[PATCH v4] crypto: riscv/poly1305 - import OpenSSL/CRYPTOGAMS implementation

Wed Jun 25 02:38:20 PDT 2025

>>>> +#ifndef	__CHERI_PURE_CAPABILITY__
>>>> +	andi	$tmp0,$inp,7		# $inp % 8
>>>> +	andi	$inp,$inp,-8		# align $inp
>>>> +	slli	$tmp0,$tmp0,3		# byte to bit offset
>>>> +#endif
>>>> +	ld	$in0,0($inp)
>>>> +	ld	$in1,8($inp)
>>>> +#ifndef	__CHERI_PURE_CAPABILITY__
>>>> +	beqz	$tmp0,.Laligned_key
>>>> +
>>>> +	ld	$tmp2,16($inp)
>>>> +	neg	$tmp1,$tmp0		# implicit &63 in sll
>>>> +	srl	$in0,$in0,$tmp0
>>>> +	sll	$tmp3,$in1,$tmp1
>>>> +	srl	$in1,$in1,$tmp0
>>>> +	sll	$tmp2,$tmp2,$tmp1
>>>> +	or	$in0,$in0,$tmp3
>>>> +	or	$in1,$in1,$tmp2
>>>> +
>>>> +.Laligned_key:
>>>
>>> This code is going through a lot of trouble to work on RISC-V CPUs that don't
>>> support efficient misaligned memory accesses.  That includes issuing loads of
>>> memory outside the bounds of the given buffer, which is questionable (even if
>>> it's guaranteed to not cross a page boundary).
>>
>> It's indeed guaranteed to not cross a page *nor* even cache-line boundaries.
>> Hence they can't trigger any externally observed side effects the
>> corresponding unaligned loads won't. What is the concern otherwise? [Do note
>> that the boundaries are not crossed on a boundary-enforcable CHERI platform
>> ;-)]
> 
> With this, we get:
> 
> - More complex code.

My rationale is as follows. It's beneficial to have this code to cover 
the whole spectrum of processor implementations. I for one would even 
say it's important, because penalties on processors that can't handle 
misaligned access efficiently are just too high to ignore. Now, it's 
possible to bypass it with #ifdef-s (as done for CHERI), but to make 
things less confusing, a.k.a. *less* complex, it's preferred to rely on 
the compiler predefines (as done for CHERI). Later compiler versions 
introduced apparently suitable predefines for this, 
__riscv_misaligned_slow/fast/avoid. However, as of the moment of this 
writing the macros in question don't seem to depend on the -mcpu 
parameter. But it's probably reasonable to assume that they will at a 
later point. So the suggestion would be to use these. Does it sound 
reasonable? Or would you insist on a custom macro that would need to be 
set depending on CONFIG_RISCV_EFFICIENT_UNALIGNED_ACCESS?

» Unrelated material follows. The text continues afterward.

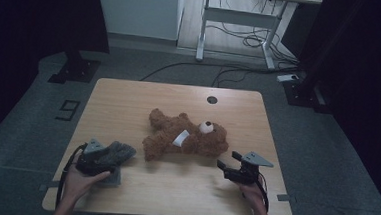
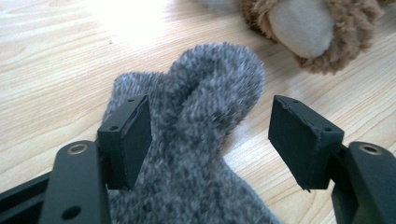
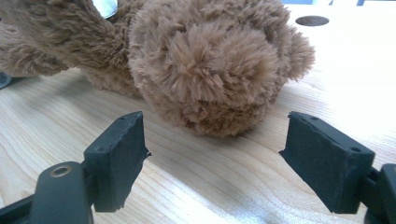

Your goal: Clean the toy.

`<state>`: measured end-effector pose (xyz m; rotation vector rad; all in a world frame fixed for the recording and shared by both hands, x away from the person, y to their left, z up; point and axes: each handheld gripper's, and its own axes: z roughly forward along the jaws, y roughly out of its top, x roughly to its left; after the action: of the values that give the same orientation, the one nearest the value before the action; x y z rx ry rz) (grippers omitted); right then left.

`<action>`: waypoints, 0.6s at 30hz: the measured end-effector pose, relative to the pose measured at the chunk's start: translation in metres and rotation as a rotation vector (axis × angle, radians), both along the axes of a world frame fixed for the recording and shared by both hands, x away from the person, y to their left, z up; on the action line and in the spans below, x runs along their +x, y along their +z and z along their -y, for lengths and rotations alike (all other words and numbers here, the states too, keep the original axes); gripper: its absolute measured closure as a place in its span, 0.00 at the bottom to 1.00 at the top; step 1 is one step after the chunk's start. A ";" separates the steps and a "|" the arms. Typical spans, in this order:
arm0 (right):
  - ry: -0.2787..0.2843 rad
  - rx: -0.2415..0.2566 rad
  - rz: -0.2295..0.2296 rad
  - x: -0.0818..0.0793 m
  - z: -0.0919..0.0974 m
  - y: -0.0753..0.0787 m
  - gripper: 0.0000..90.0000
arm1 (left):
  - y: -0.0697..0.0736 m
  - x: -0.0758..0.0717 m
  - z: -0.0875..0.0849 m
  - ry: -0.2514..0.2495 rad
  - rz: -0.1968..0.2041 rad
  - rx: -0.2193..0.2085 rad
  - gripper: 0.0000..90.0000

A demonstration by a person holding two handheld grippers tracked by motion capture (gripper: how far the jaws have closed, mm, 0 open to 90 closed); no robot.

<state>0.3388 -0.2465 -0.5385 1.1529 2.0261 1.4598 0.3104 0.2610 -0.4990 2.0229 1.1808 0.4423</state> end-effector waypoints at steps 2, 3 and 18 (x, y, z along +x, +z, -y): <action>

> - Slower on CPUs that do support efficient misaligned accesses.

With arguably marginal penalty, as discussed in the previous message. In 
the context one can also view it as a trade-off between a small penalty 
and increased #ifdef spaghetti :-)

> - The buffer underflows and overflows could cause problems with future CPU
>    behavior.  (Did you consider the palette memory extension, for example?)

Pallette memory extension colours fixed-size, hence accordingly aligned, 
blocks. Since the block size is larger than the word load size, any 
aligned load would be safe, because even a single "excess" or "short" 
byte would colour the whole block accordingly.

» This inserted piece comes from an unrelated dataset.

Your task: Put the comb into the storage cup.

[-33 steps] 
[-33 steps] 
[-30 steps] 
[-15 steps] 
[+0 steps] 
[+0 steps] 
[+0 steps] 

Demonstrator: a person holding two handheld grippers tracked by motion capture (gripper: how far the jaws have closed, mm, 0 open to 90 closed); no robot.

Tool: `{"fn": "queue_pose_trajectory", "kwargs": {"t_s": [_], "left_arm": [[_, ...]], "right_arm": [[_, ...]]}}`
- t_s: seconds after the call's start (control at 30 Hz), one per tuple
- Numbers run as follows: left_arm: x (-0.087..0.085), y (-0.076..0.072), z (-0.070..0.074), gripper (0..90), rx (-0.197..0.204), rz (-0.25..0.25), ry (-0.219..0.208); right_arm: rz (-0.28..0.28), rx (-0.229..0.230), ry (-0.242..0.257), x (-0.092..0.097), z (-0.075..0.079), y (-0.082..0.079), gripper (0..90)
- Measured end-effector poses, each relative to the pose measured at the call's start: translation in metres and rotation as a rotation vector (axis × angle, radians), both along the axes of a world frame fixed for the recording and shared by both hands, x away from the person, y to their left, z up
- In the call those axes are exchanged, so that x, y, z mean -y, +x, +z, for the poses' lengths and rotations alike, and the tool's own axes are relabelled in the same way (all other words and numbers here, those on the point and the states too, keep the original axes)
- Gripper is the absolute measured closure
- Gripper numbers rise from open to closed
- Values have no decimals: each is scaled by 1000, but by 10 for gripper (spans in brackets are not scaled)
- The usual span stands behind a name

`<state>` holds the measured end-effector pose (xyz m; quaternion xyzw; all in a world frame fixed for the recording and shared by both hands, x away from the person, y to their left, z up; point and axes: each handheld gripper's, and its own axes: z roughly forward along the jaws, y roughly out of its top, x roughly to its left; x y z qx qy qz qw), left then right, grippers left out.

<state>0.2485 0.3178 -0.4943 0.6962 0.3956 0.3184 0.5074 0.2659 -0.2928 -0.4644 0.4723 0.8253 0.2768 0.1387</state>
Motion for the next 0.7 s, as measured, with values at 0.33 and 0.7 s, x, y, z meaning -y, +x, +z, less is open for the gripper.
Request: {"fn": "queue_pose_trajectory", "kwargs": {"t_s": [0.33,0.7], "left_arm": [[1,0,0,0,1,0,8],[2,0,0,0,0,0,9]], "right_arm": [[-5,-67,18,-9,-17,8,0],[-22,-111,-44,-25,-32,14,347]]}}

Just in case to be clear. The argument is about loads. Misaligned stores 
is naturally different matter and it would be inappropriate to handle 
them in the similar manner.

> That being said, if there will continue to be many RISC-V CPUs that don't
> support efficient misaligned accesses, then we effectively need to do this
> anyway.  I hoped that things might be developing along the lines of ARM, where
> eventually misaligned accesses started being supported uniformly.  But perhaps
> RISC-V is still in the process of learning that lesson.

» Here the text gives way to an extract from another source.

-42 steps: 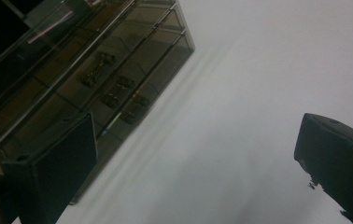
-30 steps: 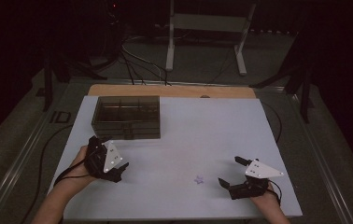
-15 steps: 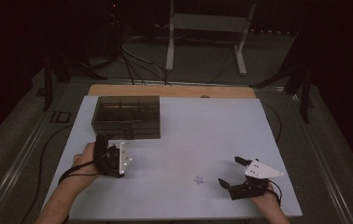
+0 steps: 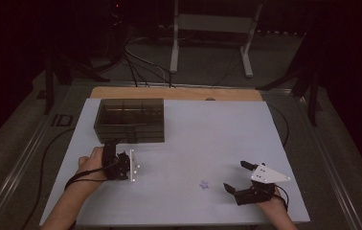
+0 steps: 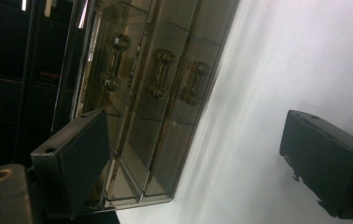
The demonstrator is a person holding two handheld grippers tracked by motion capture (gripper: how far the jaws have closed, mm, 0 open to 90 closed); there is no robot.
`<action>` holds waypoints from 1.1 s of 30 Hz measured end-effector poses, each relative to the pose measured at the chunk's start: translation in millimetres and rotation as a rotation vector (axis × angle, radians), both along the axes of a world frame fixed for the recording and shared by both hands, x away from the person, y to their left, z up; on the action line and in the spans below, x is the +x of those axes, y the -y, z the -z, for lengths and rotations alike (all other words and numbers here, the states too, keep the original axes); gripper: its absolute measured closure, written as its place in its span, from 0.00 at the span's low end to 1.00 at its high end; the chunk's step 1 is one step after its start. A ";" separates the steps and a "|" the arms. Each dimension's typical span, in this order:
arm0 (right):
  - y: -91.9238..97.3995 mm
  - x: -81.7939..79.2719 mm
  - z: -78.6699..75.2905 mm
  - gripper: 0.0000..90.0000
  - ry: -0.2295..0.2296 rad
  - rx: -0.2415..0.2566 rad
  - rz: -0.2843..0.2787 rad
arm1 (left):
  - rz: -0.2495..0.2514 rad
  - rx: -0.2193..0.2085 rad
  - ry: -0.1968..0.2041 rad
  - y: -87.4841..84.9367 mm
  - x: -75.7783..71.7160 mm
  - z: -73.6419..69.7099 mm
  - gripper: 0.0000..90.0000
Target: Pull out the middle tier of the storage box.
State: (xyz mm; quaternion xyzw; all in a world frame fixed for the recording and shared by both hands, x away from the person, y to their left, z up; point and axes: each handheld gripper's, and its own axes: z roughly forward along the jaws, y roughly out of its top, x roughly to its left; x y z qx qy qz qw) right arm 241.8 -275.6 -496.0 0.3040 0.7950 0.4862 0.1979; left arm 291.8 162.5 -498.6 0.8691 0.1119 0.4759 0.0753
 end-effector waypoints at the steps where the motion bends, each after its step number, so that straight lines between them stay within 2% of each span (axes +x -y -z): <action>1: 0.1 0.1 0.0 0.00 0.000 -0.001 0.000 | -0.001 -0.002 0.008 0.7 0.6 2.3 0.11; 5: 0.0 0.1 0.1 0.00 0.000 0.000 -0.001 | -0.001 0.043 0.023 2.4 2.4 8.2 0.12; 8: -0.1 0.3 0.3 0.00 -0.001 -0.001 -0.002 | -0.008 0.058 0.036 3.6 4.7 11.6 0.13; 11: -0.3 0.2 0.3 0.00 0.000 -0.002 -0.003 | -0.009 0.096 0.049 5.2 6.4 14.2 0.15; 15: -0.3 0.2 0.4 0.00 0.000 -0.002 -0.003 | -0.012 0.133 0.091 8.8 8.2 20.7 0.19; 19: -0.6 0.1 0.5 0.00 0.000 -0.002 -0.004 | -0.007 0.171 0.144 10.9 10.5 25.0 0.27; 27: -0.8 -0.1 0.5 0.00 -0.001 -0.001 -0.005 | 0.008 0.212 0.189 15.3 15.1 28.2 0.53; 29: -0.8 -0.2 0.5 0.00 -0.001 -0.001 -0.006 | 0.000 0.224 0.189 16.1 17.4 29.3 0.55; 33: -0.4 0.0 0.5 0.00 -0.001 0.000 -0.007 | -0.008 0.249 0.214 16.3 20.9 33.2 0.59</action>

One has to recognize that it can also be a matter of cost. I mean 
imagine you want to license the least expensive IP from SiFive, or have 
very limited space for MCU. Well, Linux, naturally having higher minimum 
requirements, doesn't have to care about these, but it doesn't mean that 
nobody would :-)

>>> The rest of the kernel's RISC-V crypto code, which is based on the vector
>>> extension, just assumes that efficient misaligned memory accesses are supported.
>>
>> Was it tested on real hardware though? I wonder what hardware is out there
>> that supports the vector crypto extensions?
> 
> If I remember correctly, SiFive tested it on their hardware.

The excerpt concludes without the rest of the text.